→ **EXERCISE**
Check each line of the material for the string "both", and copy the lines that have it.
───── COLLECTED MATERIAL
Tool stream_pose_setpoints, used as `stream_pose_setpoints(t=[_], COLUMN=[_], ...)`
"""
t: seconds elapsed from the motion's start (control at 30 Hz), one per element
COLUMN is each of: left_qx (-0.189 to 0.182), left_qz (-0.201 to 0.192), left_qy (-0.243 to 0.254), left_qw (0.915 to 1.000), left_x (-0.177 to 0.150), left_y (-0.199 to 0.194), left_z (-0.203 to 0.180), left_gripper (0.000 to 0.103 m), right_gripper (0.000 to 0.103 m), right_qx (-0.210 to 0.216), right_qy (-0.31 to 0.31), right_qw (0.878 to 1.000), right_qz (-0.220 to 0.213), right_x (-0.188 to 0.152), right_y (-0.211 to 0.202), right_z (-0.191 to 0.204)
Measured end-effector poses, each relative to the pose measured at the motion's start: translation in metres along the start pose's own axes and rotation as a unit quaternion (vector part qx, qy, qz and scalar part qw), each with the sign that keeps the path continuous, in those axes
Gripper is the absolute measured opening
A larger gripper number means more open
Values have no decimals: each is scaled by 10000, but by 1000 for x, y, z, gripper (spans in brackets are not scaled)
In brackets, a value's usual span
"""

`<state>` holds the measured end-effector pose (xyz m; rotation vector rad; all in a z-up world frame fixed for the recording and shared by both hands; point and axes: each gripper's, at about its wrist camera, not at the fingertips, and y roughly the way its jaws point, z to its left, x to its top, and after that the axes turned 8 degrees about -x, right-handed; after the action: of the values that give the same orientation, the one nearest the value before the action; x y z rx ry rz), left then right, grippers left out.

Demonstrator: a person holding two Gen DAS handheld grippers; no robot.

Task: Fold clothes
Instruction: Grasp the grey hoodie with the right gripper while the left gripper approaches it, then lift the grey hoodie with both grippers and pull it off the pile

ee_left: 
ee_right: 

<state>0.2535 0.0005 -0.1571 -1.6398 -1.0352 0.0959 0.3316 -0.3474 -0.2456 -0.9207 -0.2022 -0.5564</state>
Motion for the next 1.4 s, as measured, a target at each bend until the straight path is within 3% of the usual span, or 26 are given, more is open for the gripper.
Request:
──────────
→ **EXERCISE ANSWER**
`<state>` holds the measured end-effector pose (xyz m; rotation vector rad; all in a z-up world frame fixed for the recording and shared by both hands; point and axes: each gripper's, at about its wrist camera, not at the fingertips, and y roughly the way its jaws point, z to its left, x to its top, and after that the axes turned 8 degrees about -x, right-handed; after the action: of the values that give the same orientation, the one nearest the value before the action; x y z rx ry rz), left then right, grippers left out.
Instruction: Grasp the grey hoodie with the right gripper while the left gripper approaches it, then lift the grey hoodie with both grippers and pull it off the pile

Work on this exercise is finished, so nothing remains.